Double-digit imports

As the government has pursued its winter gas policies, China has relied on double-digit increases in imports to meet its growing demand for gas.

Last year, China’s gas consumption rose 17 percent, according to CNPC. But domestic production failed to keep pace as output rose at just half that rate, the National Bureau of Statistics (NBS) said.

This year, apparent demand climbed 16.8 percent from a year earlier in the first half, the National Energy Administration (NEA) reported, while domestic production increased 4.6 percent, according to NBS data.

In the first eight months of this year, domestic gas output gained slightly but growth remained at only 5.9 percent.

Last year, combined imports of pipeline gas and LNG soared 26.9 percent, the General Administration of Customs (GAC) said.
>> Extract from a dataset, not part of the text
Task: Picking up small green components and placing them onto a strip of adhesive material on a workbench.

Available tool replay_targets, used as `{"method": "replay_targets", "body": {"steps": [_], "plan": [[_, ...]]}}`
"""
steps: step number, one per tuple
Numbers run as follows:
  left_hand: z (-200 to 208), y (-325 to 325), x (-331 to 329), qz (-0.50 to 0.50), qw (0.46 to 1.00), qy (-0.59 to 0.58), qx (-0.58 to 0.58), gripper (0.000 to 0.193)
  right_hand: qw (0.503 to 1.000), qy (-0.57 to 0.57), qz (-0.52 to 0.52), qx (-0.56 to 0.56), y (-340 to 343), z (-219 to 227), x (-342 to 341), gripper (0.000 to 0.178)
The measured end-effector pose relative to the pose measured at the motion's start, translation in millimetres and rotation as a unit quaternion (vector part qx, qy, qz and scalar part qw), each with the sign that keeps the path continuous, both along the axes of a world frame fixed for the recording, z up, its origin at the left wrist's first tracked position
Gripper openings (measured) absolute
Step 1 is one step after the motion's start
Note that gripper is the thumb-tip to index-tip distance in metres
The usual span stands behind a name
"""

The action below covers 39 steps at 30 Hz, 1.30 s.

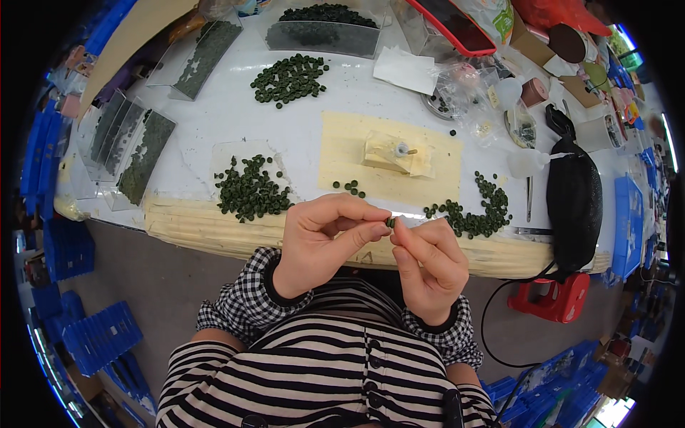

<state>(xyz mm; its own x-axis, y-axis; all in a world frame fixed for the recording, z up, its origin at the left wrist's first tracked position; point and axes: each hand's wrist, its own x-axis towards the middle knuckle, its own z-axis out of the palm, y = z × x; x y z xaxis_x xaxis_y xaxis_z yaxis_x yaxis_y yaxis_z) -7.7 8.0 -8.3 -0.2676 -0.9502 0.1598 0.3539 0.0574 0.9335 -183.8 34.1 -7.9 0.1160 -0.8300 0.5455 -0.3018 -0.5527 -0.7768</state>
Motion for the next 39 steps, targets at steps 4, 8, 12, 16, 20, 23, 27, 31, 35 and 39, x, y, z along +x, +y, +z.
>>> {"method": "replay_targets", "body": {"steps": [4,8,12,16,20,23,27,31,35,39], "plan": [[1.0,0.4,0.1,0.01,1.0,0.001,0.002,0.016,1.0,0.004,-0.004,0.004,1.3,0.0,-0.4,0.032],[-0.7,-1.1,1.5,0.01,1.0,-0.009,-0.004,0.016,1.0,0.009,-0.002,-0.001,0.7,-0.3,-1.5,0.032],[1.8,-0.9,1.4,0.011,0.999,-0.032,-0.024,0.017,1.0,-0.003,-0.008,-0.012,-1.9,-2.2,0.8,0.037],[4.2,0.3,2.6,0.006,0.999,-0.045,-0.021,0.018,1.0,-0.006,-0.014,-0.012,-2.1,-1.6,0.9,0.039],[3.8,0.3,3.4,0.01,0.998,-0.053,-0.027,0.017,1.0,0.0,-0.008,-0.007,-1.1,-2.4,0.5,0.036],[3.1,0.7,3.7,0.01,0.998,-0.057,-0.027,0.017,1.0,0.017,0.003,0.0,1.4,-1.7,-1.1,0.032],[1.7,2.5,6.0,0.0,0.999,-0.045,-0.008,0.018,1.0,0.022,0.018,-0.005,0.6,0.4,0.0,0.034],[1.2,5.4,7.6,-0.005,0.999,-0.037,0.009,0.019,0.999,0.033,0.032,-0.007,1.0,3.5,-0.9,0.035],[1.8,4.7,7.5,0.019,0.994,-0.094,-0.049,0.018,0.999,0.027,0.032,0.0,2.1,1.8,-0.9,0.034],[3.5,2.4,10.1,0.02,0.989,-0.125,-0.082,0.019,0.999,0.017,0.032,0.013,3.2,1.4,-0.4,0.033]]}}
This year through August, gas imports are up 34.8 percent, Reuters said.

On Sept. 5, the State Council issued a new guideline for promoting gas sector development, but provisions reported by Xinhua were general and vague.

“The country should effectively solve the problem of unbalanced and insufficient development of the sector to deal with the natural gas shortage and production capacity, realize balanced supply and demand, make facilities safe and efficient, and improve the market-oriented mechanism,” the guideline said.

Among other things, “the country should accurately forecast natural gas demand,” said the government, according to Xinhua.